Work to complete: Could you reproduce every entry that follows, exactly as shown?

-- Opening Marker --

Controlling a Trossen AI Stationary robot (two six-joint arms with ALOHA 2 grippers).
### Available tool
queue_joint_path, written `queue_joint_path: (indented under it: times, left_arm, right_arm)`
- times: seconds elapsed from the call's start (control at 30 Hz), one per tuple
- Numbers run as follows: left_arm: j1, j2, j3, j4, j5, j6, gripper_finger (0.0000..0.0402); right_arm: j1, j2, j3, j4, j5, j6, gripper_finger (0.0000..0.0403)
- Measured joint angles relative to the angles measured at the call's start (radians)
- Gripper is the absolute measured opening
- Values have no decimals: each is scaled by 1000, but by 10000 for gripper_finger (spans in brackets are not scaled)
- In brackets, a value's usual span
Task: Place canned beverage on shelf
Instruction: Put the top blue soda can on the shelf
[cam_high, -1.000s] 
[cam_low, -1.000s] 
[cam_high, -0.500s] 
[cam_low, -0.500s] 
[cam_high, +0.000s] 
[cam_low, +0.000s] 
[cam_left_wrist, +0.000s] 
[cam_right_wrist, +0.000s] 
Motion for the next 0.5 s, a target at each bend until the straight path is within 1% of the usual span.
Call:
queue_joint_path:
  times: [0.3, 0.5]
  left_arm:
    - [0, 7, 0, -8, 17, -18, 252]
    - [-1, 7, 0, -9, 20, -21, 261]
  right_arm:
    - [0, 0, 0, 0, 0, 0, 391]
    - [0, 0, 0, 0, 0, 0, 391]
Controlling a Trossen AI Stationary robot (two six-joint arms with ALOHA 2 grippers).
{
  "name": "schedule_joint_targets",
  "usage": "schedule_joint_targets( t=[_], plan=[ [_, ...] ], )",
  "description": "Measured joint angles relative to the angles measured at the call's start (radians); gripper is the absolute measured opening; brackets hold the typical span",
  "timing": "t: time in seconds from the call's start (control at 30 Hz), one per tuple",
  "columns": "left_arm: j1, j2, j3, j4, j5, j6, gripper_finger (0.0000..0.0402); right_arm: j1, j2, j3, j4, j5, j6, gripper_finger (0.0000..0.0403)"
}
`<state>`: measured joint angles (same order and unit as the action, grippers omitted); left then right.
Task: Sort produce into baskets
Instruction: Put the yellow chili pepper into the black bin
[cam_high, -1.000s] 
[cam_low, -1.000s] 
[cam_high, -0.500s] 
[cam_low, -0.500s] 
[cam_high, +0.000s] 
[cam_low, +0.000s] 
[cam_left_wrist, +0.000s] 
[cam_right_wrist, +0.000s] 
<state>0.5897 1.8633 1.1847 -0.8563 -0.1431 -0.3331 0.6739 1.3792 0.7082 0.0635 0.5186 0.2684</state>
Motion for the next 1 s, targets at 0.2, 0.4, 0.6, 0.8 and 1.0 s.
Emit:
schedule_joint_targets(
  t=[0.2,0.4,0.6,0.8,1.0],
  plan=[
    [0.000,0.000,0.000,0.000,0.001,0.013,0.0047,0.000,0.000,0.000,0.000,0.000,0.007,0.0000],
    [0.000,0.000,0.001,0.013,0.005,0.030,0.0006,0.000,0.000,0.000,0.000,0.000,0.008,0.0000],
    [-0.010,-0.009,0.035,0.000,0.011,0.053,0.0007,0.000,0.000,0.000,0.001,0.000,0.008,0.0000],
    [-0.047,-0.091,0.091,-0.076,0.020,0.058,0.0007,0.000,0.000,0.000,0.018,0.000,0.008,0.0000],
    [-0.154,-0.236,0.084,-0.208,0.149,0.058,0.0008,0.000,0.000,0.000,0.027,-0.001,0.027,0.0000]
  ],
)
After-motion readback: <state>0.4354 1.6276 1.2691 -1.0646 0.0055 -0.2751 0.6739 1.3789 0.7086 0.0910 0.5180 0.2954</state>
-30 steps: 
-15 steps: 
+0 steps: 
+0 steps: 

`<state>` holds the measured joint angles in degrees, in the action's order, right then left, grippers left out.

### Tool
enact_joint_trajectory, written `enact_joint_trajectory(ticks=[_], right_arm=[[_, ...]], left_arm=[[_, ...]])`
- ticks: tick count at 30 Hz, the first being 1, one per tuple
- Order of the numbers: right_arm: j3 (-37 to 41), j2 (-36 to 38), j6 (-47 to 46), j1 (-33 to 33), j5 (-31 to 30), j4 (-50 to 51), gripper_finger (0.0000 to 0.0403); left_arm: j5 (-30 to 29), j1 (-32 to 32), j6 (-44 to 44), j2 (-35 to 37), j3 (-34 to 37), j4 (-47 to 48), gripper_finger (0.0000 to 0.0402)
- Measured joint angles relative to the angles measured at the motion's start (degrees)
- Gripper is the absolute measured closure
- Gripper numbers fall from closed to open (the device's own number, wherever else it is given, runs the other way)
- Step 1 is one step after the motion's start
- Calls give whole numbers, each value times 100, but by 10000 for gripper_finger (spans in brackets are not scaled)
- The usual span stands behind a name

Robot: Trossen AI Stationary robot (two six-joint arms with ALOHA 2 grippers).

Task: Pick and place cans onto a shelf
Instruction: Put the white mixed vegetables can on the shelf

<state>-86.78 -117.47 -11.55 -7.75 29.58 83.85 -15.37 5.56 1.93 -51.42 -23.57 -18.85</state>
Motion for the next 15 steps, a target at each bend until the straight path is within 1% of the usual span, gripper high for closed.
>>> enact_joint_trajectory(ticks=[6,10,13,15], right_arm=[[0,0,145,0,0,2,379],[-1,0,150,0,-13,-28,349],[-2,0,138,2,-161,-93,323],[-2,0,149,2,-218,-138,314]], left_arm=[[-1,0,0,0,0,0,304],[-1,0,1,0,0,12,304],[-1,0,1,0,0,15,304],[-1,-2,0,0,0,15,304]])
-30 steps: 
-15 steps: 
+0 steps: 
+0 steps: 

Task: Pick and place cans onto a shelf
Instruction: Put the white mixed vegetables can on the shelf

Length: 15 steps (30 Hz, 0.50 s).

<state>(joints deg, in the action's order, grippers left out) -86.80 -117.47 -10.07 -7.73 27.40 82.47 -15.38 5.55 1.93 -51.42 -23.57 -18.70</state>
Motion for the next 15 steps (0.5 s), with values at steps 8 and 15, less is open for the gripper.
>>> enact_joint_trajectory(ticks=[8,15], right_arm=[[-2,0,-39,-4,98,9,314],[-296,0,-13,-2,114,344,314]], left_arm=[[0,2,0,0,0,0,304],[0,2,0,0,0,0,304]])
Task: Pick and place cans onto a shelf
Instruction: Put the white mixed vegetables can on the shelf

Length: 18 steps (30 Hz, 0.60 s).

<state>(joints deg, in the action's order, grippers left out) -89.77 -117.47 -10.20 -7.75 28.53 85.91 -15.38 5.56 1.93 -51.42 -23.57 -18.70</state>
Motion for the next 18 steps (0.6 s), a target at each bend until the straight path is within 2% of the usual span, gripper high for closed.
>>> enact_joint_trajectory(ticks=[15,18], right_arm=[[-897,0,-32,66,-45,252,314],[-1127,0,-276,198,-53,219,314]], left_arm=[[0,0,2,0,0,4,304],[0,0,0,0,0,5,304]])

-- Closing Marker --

Solution to this exercise:
Controlling a Trossen AI Stationary robot (two six-joint arms with ALOHA 2 grippers).
### Available tool
queue_joint_path, written `queue_joint_path: (indented under it: times, left_arm, right_arm)`
- times: seconds elapsed from the call's start (control at 30 Hz), one per tuple
- Numbers run as follows: left_arm: j1, j2, j3, j4, j5, j6, gripper_finger (0.0000..0.0402); right_arm: j1, j2, j3, j4, j5, j6, gripper_finger (0.0000..0.0403)
- Measured joint angles relative to the angles measured at the call's start (radians)
- Gripper is the absolute measured opening
- Values have no decimals: each is scaled by 1000, but by 10000 for gripper_finger (spans in brackets are not scaled)
- In brackets, a value's usual span
Task: Place canned beverage on shelf
Instruction: Put the top blue soda can on the shelf
[cam_high, -1.000s] 
[cam_low, -1.000s] 
[cam_high, -0.500s] 
[cam_low, -0.500s] 
[cam_high, +0.000s] 
[cam_low, +0.000s] 
[cam_left_wrist, +0.000s] 
[cam_right_wrist, +0.000s] 
Motion for the next 0.5 s, a target at each bend until the straight path is within 1% of the usual span.
Call:
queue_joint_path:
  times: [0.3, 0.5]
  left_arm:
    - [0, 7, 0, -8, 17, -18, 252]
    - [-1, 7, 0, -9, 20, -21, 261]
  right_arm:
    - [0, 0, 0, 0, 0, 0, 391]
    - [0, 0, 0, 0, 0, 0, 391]
Controlling a Trossen AI Stationary robot (two six-joint arms with ALOHA 2 grippers).
{
  "name": "schedule_joint_targets",
  "usage": "schedule_joint_targets( t=[_], plan=[ [_, ...] ], )",
  "description": "Measured joint angles relative to the angles measured at the call's start (radians); gripper is the absolute measured opening; brackets hold the typical span",
  "timing": "t: time in seconds from the call's start (control at 30 Hz), one per tuple",
  "columns": "left_arm: j1, j2, j3, j4, j5, j6, gripper_finger (0.0000..0.0402); right_arm: j1, j2, j3, j4, j5, j6, gripper_finger (0.0000..0.0403)"
}
`<state>`: measured joint angles (same order and unit as the action, grippers omitted); left then right.
Task: Sort produce into baskets
Instruction: Put the yellow chili pepper into the black bin
[cam_high, -1.000s] 
[cam_low, -1.000s] 
[cam_high, -0.500s] 
[cam_low, -0.500s] 
[cam_high, +0.000s] 
[cam_low, +0.000s] 
[cam_left_wrist, +0.000s] 
[cam_right_wrist, +0.000s] 
<state>0.5897 1.8633 1.1847 -0.8563 -0.1431 -0.3331 0.6739 1.3792 0.7082 0.0635 0.5186 0.2684</state>
Motion for the next 1 s, targets at 0.2, 0.4, 0.6, 0.8 and 1.0 s.
Emit:
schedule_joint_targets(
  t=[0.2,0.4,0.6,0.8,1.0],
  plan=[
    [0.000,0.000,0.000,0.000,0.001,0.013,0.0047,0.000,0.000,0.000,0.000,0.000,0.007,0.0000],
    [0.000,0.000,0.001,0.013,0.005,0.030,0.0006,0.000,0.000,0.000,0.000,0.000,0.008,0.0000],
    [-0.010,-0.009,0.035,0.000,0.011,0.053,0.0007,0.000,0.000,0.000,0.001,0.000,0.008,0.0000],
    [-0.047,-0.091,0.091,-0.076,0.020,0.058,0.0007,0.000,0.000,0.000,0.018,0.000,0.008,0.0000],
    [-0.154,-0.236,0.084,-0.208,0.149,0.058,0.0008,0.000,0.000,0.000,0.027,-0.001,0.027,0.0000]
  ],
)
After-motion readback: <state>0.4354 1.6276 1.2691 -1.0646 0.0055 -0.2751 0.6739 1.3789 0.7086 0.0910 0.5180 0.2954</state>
-30 steps: 
-15 steps: 
+0 steps: 
+0 steps: 

`<state>` holds the measured joint angles in degrees, in the action's order, right then left, grippers left out.

### Tool
enact_joint_trajectory, written `enact_joint_trajectory(ticks=[_], right_arm=[[_, ...]], left_arm=[[_, ...]])`
- ticks: tick count at 30 Hz, the first being 1, one per tuple
- Order of the numbers: right_arm: j3 (-37 to 41), j2 (-36 to 38), j6 (-47 to 46), j1 (-33 to 33), j5 (-31 to 30), j4 (-50 to 51), gripper_finger (0.0000 to 0.0403); left_arm: j5 (-30 to 29), j1 (-32 to 32), j6 (-44 to 44), j2 (-35 to 37), j3 (-34 to 37), j4 (-47 to 48), gripper_finger (0.0000 to 0.0402)
- Measured joint angles relative to the angles measured at the motion's start (degrees)
- Gripper is the absolute measured closure
- Gripper numbers fall from closed to open (the device's own number, wherever else it is given, runs the other way)
- Step 1 is one step after the motion's start
- Calls give whole numbers, each value times 100, but by 10000 for gripper_finger (spans in brackets are not scaled)
- The usual span stands behind a name

Robot: Trossen AI Stationary robot (two six-joint arms with ALOHA 2 grippers).

Task: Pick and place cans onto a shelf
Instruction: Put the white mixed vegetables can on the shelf

<state>-86.78 -117.47 -11.55 -7.75 29.58 83.85 -15.37 5.56 1.93 -51.42 -23.57 -18.85</state>
Motion for the next 15 steps, a target at each bend until the straight path is within 1% of the usual span, gripper high for closed.
>>> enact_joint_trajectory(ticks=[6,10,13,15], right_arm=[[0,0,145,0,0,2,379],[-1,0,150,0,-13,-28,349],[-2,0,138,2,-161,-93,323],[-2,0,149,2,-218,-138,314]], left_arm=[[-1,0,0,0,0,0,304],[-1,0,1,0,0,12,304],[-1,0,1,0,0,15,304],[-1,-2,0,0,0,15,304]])
-30 steps: 
-15 steps: 
+0 steps: 
+0 steps: 

Task: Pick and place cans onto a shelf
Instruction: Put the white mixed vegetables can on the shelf

Length: 15 steps (30 Hz, 0.50 s).

<state>(joints deg, in the action's order, grippers left out) -86.80 -117.47 -10.07 -7.73 27.40 82.47 -15.38 5.55 1.93 -51.42 -23.57 -18.70</state>
Motion for the next 15 steps (0.5 s), with values at steps 8 and 15, less is open for the gripper.
>>> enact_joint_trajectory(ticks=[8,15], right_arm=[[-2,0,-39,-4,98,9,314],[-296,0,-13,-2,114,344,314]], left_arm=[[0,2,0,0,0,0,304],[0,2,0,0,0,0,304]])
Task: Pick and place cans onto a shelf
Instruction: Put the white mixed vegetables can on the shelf

Length: 18 steps (30 Hz, 0.60 s).

<state>(joints deg, in the action's order, grippers left out) -89.77 -117.47 -10.20 -7.75 28.53 85.91 -15.38 5.56 1.93 -51.42 -23.57 -18.70</state>
Motion for the next 18 steps (0.6 s), a target at each bend until the straight path is within 2% of the usual span, gripper high for closed.
>>> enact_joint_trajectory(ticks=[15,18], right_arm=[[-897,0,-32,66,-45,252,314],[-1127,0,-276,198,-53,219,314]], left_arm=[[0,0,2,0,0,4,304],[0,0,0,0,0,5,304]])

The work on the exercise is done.